▸ WHAT THE EXERCISE ASKS
Scan the records below for the line containing "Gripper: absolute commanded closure" and the line containing "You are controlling". Copy both, plus every line between, exactly.
□ □ □
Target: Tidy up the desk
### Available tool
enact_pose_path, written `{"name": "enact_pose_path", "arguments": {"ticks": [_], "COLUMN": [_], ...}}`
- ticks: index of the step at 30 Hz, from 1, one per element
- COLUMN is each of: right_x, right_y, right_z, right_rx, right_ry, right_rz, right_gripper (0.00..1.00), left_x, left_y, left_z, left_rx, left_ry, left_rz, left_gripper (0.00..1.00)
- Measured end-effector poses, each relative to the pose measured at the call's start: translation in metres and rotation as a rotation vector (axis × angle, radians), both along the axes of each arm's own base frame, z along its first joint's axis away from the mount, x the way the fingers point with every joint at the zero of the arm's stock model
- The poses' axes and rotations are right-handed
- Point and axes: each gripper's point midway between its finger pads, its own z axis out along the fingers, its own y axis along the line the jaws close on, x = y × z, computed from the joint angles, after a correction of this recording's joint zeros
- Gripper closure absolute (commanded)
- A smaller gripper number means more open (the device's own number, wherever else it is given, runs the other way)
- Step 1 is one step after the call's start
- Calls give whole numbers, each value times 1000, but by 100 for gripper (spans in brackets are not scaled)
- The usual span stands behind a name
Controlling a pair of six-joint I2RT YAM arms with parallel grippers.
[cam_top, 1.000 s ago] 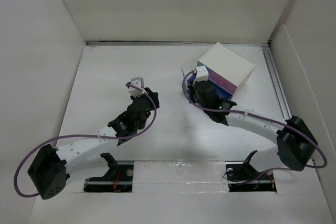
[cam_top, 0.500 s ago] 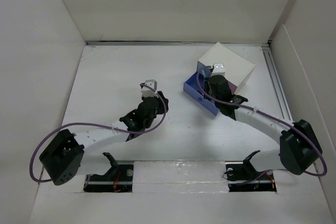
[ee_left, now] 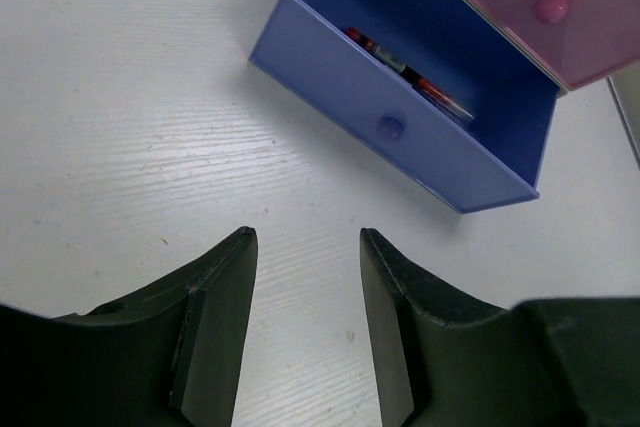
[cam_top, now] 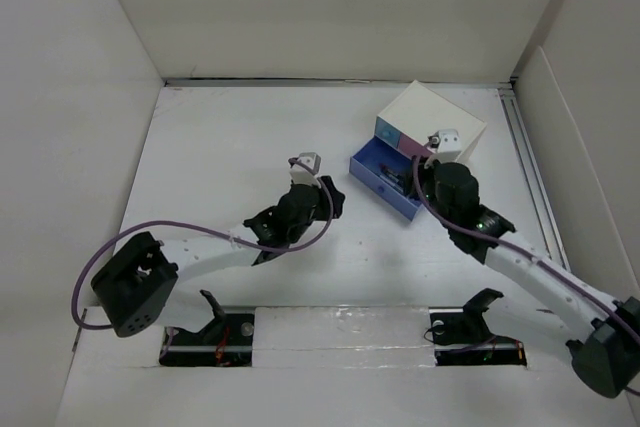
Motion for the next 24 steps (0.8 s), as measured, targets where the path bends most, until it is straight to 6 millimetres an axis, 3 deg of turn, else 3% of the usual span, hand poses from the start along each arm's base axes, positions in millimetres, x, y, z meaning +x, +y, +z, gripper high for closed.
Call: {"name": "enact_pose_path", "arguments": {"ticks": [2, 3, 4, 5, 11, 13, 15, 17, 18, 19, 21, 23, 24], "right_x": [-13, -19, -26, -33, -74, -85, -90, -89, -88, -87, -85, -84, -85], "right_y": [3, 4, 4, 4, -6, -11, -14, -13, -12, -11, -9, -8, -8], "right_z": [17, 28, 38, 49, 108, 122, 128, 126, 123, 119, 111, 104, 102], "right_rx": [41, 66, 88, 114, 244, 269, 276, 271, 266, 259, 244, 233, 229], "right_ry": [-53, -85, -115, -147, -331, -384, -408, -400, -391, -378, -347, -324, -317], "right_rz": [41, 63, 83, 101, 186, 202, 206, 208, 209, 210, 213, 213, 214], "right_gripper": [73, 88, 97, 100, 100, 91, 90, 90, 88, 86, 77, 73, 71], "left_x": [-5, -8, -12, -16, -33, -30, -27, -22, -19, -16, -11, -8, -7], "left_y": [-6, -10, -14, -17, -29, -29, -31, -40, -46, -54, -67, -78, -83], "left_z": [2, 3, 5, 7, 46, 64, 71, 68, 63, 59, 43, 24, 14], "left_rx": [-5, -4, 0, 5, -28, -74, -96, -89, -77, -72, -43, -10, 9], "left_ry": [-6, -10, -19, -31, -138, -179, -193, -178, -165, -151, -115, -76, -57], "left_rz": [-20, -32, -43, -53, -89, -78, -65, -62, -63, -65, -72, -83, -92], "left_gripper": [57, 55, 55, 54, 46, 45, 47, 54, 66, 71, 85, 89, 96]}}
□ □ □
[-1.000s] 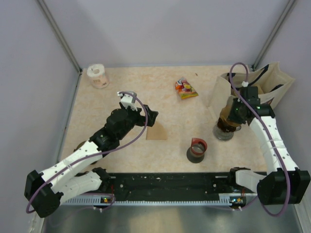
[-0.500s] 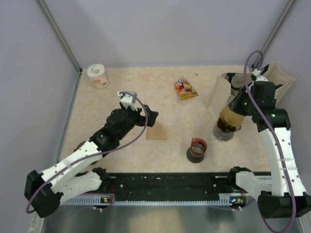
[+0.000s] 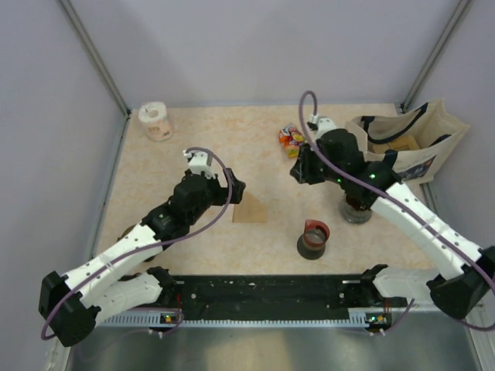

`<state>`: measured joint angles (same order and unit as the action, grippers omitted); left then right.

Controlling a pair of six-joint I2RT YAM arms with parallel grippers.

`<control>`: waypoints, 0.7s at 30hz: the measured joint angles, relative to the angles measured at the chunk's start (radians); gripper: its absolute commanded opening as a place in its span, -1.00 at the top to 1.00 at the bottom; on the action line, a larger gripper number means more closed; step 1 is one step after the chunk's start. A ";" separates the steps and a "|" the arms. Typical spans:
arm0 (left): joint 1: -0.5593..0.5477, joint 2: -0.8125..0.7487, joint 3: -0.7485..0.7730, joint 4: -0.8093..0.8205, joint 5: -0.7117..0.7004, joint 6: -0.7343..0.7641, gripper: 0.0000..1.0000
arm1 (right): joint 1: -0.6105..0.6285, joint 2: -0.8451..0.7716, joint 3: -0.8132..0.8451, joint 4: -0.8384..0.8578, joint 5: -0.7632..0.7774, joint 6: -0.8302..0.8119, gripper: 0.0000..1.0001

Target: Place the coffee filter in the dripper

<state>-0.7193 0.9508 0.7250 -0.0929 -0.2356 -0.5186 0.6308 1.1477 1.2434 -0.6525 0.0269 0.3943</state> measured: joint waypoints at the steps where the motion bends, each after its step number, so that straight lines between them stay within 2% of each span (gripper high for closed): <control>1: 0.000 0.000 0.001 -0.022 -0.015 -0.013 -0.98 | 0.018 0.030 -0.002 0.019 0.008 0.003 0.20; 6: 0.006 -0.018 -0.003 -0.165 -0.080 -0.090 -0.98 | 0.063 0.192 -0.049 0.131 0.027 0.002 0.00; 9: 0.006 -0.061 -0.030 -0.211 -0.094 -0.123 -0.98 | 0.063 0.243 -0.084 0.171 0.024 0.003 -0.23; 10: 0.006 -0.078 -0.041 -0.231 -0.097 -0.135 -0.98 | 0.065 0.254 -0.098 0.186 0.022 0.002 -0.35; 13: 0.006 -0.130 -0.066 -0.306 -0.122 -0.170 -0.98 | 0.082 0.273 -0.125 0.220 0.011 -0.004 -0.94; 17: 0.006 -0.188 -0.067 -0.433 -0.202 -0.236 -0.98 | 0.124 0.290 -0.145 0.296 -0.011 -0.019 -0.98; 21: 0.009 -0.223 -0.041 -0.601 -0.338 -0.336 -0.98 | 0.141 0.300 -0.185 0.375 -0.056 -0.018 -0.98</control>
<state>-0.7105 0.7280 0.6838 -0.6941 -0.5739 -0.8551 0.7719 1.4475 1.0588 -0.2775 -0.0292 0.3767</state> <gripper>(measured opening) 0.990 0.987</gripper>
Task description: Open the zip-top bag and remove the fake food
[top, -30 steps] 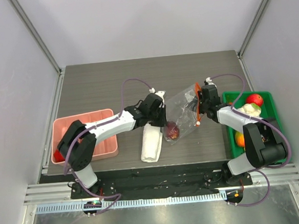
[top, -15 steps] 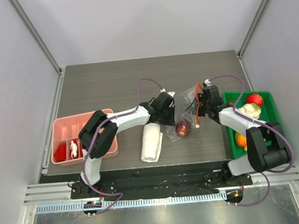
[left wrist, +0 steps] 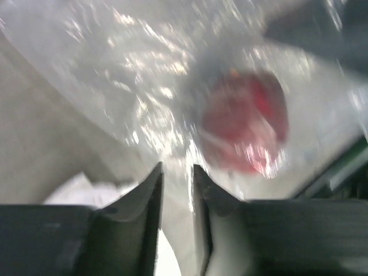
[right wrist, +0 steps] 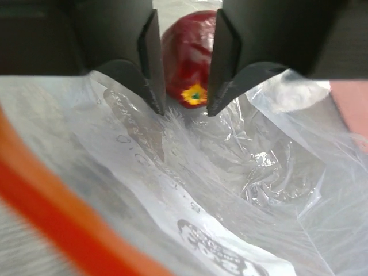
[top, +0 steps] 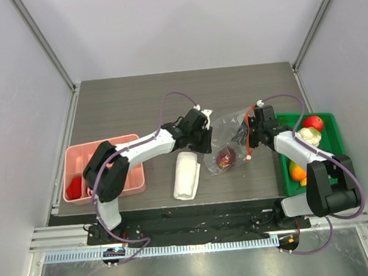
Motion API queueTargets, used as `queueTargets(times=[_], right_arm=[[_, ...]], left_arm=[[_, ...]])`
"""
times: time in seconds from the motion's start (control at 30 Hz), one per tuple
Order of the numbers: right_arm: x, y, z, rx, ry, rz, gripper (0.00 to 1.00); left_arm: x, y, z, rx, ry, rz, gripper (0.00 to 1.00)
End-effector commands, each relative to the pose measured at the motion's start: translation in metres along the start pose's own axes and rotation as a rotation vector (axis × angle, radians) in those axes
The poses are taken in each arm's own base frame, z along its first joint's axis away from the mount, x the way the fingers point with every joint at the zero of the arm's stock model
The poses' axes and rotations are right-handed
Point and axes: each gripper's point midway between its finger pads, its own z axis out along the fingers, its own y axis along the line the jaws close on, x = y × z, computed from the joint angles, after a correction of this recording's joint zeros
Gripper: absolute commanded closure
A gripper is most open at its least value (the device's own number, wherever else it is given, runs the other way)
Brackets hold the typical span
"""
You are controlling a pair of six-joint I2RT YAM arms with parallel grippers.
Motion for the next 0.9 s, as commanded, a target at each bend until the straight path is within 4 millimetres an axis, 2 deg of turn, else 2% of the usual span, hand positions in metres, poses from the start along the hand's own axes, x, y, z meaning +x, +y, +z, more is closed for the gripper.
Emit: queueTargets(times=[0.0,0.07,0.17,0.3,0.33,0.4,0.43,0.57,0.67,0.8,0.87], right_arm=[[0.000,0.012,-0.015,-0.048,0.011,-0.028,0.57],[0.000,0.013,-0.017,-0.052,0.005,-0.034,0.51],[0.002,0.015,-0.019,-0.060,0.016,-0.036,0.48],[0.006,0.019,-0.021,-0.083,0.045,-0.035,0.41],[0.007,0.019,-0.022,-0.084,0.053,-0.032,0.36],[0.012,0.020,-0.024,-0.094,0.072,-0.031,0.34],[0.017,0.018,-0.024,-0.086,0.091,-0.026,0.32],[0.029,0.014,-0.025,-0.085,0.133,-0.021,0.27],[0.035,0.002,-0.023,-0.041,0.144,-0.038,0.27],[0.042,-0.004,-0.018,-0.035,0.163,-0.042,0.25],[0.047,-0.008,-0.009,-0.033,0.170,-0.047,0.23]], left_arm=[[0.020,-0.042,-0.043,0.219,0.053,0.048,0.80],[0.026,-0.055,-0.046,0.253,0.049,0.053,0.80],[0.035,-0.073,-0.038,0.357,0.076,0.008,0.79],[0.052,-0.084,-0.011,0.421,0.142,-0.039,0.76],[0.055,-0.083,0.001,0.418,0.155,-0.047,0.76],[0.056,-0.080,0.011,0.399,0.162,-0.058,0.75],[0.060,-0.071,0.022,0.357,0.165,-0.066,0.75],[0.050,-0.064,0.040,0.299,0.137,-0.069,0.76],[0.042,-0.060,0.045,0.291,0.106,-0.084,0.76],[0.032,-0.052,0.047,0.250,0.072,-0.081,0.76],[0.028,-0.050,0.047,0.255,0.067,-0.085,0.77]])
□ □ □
▸ RESPONSE AREA
Gripper: absolute commanded closure
A gripper is most open at its least value (the device's own number, wherever else it is given, runs the other way)
Brackets hold the typical span
"""
You are controlling a pair of six-joint I2RT YAM arms with parallel grippers.

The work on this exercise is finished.